London's FTSE 100 index shares rallied on Thursday after the Bank of England and European Central Bank separately signalled that monetary policy would focus on stimulating the economy for some time.

London's benchmark FTSE 100 index shot up 3.08 percent to 6,421.67 points.

The BoE hinted that it was unlikely to lift record-low borrowing costs any time soon after wrapping up the first policy meeting led by its new governor, Canadian Mark Carney.

The bank's nine committee members, including Carney, voted by majority to keep the central bank's main lending rate at an all-time low point of 0.50 percent and decided also to stick by the amount of new money being used to help stimulate the economy.

But the unexpected hint over the outlook for rates contained in a longer-than-usual final statement, issued at the conclusion of the BoE's latest monthly meeting, caused investors to offload sterling and buy British-listed shares.

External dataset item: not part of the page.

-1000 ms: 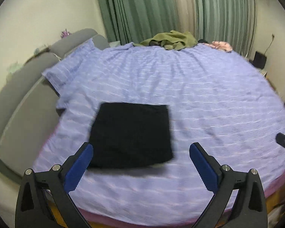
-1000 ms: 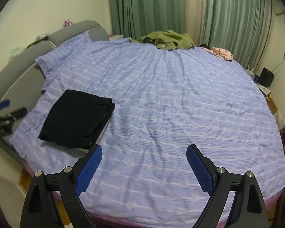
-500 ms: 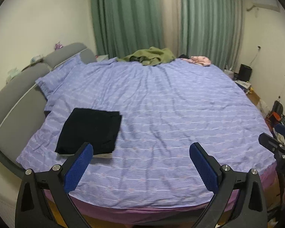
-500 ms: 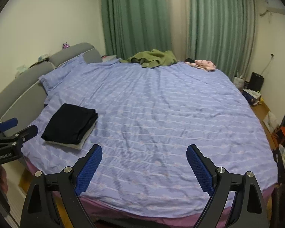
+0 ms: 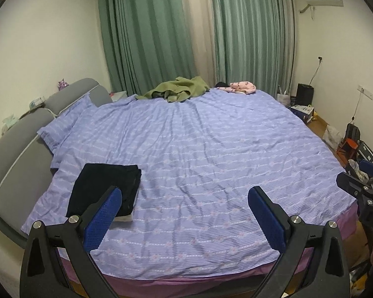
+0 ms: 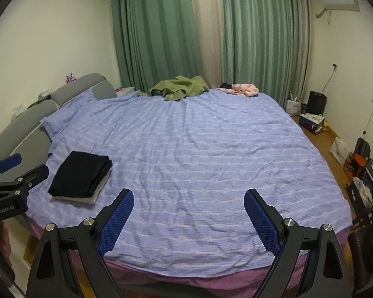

"The clear impression is that a Carney-led BoE has a distinctly dovish bias," said Royal Bank of Scotland economist Ross Walker.

"The statement sends a clear, decisive signal -- Mr Carney has not spurned an opportunity to provide early guidance, which we expect to be supplemented in subsequent months."

The BoE on Thursday also decided that its bonding-buying stimulus policy, known as quantitative easing (QE), would remain at ??375 billion ($572 billion, 440 billion euros).

The European Central Bank also promised to keep its interest rates at current record low levels for an "extended period" or even cut them to support the ailing eurozone economy.

Seeking to calm worries about Portugal, where a political crisis sparked by austerity has rocked markets and driven up borrowing rates this week, Draghi assured that the country "is in safe hands".

The ECB's governing council voted to hold its key interest rate at an all-time low of 0.50 percent for the third month in a row.

Draghi vowed that "monetary policy will remain accommodative for as long as necessary," in remarks to a press conference.

The ECB's decision-making governing council "expects the key ECB interest rates to remain at present or lower levels for an extended period of time," Draghi said.

"Our exit (from low interest rates) is very distant."

Back in London, Lloyds Banking Group remained the most traded blue-chip, with 216.50 million units changing hands.

Telecommunications giant Vodafone held on to second place with 65.02 million units being swapped by investors.

The day's top performer was the Royal Bank of Scotland up 5.22 percent at 284.10.

Wolseley was also in demand climbing 5.09 percent at 3200

Schroders was the biggest faller, down 0.84 percent to close at 2236.

BskyB was also under pressure slipping 0.18 percent to close at 812.50.

On the currency markets, the pound fell to $1.5078 at 5.04pm from $1.5283 on Wednesday evening and fell to 1.1668 euros from 1.1749 euros over the same period.